Following are profiles of the judges:
* The co-founder of the Nursing I.T. Innovation Award, Susan K. Newbold, R.N., is a healthcare informatics consultant and director of the Nursing Informatics Boot Camp, based in Franklin, Tenn. She is a fellow in the American Academy of Nursing and a fellow in the Healthcare Information Management and Systems Society. A pioneer in nursing informatics, Newbold created a nursing informatics review course in 1995, co-edited five books and has written numerous articles on informatics topics.
* Contest co-founder Dana Womack, R.N., is a senior health informaticist in the Health Strategy & Solutions Group at Intel Corporation. Formerly a consultant, she has helped commercial, non-profit and federal entities launch new health I.T. initiatives, and has helped develop and implement applications for point of care use. Womack holds a master's degree in nursing informatics from the University of Utah, and has particular interest in the intersection of data visualization, operational informatics, and healthcare quality.
* Cindy Esser is the director of emerging technologies at Butler Memorial Hospital in Pennsylvania. Responsible for the strategy and identification of new innovative technologies, Esser was the founder and champion of the award winning technology for the 2009 Nursing Information Technology Innovation Award. Prior to working in healthcare technology at both McKesson and Marconi, she formerly served as director of strategic services for Highmark Blue Cross Blue Shield and a manager of healthcare consulting at Deloite.
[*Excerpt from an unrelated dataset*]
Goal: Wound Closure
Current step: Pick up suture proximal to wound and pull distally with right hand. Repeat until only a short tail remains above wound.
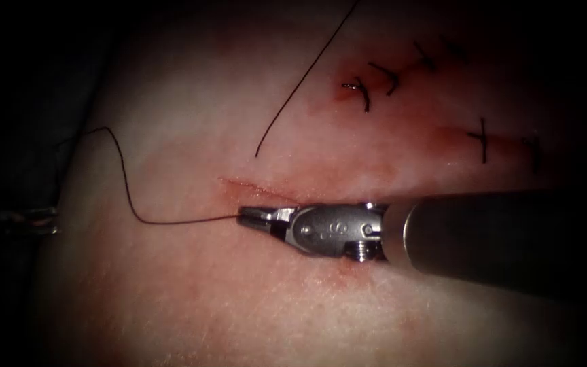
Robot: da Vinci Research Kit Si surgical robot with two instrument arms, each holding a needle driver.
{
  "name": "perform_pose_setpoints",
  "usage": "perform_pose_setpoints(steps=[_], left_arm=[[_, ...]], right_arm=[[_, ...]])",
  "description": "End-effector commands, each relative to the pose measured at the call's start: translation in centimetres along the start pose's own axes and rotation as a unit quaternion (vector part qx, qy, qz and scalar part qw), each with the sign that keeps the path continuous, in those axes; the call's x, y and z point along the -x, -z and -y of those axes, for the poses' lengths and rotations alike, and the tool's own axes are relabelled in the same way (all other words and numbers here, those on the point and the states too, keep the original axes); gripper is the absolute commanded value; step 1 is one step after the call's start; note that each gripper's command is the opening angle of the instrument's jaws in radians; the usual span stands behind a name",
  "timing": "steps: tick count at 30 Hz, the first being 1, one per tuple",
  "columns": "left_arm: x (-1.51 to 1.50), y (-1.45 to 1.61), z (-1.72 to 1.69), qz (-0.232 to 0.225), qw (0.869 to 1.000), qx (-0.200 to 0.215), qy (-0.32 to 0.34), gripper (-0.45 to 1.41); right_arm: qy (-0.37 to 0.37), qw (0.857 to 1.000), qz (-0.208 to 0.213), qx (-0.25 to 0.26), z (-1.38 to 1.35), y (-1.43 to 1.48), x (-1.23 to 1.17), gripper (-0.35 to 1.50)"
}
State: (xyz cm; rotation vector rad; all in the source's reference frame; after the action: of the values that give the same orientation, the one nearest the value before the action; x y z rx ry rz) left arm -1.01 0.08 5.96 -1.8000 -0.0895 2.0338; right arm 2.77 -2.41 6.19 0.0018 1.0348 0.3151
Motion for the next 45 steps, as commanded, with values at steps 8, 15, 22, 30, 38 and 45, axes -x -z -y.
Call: perform_pose_setpoints(steps=[8, 15, 22, 30, 38, 45], left_arm=[[0.2, -0.13, 0.06, -0.001, 1.0, -0.003, 0.0, -0.45], [0.32, -0.16, 0.11, 0.006, 1.0, -0.012, -0.002, -0.45], [0.32, -0.15, 0.1, 0.007, 1.0, -0.012, -0.002, -0.45], [0.31, -0.11, 0.11, 0.013, 1.0, -0.017, -0.002, -0.45], [0.3, 0.13, 0.26, 0.043, 0.998, -0.034, -0.01, -0.45], [0.36, 0.31, 0.42, 0.066, 0.996, -0.05, -0.017, -0.45]], right_arm=[[-0.016, 1.0, -0.009, -0.016, 0.45, 0.17, -0.15, -0.35], [-0.033, 0.997, -0.025, -0.061, 1.11, 0.43, -0.27, -0.35], [-0.036, 0.993, -0.039, -0.102, 1.67, 0.49, -0.41, -0.35], [-0.036, 0.99, -0.058, -0.126, 1.77, 0.53, -0.61, -0.03], [0.018, 0.991, -0.11, -0.071, 1.12, 0.57, -0.69, 1.23], [0.055, 0.993, -0.094, -0.041, 0.56, 0.47, -0.64, 1.09]])
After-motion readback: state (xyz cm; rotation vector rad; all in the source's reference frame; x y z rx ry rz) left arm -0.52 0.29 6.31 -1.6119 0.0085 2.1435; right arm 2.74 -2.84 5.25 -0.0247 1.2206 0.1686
* Verna Tereceita (Terry) Laidlow, R.N., is a healthcare initiative specialist at Sinai Hospital of Baltimore and an assistant professor at the University of Maryland, School of Nursing in Baltimore. She holds degrees in trauma critical care, nursing education and nursing informatics. She is currently a member of ANIA-CARING. Laidlow was instrumental in implementing an organization-wide, integrated, electronic protocol that won the bronze award in the 2011 Nursing Information Technology Innovation contest.
* Gary Baldwin, the editorial director of Health Data Management, has been covering health care since the early 1990s. Baldwin has won seven national editorial recognition awards from the American Society of Business Publication Editors and the American Society of Healthcare Publication Editors. He earned a masters degree in journalism from Roosevelt University, Chicago.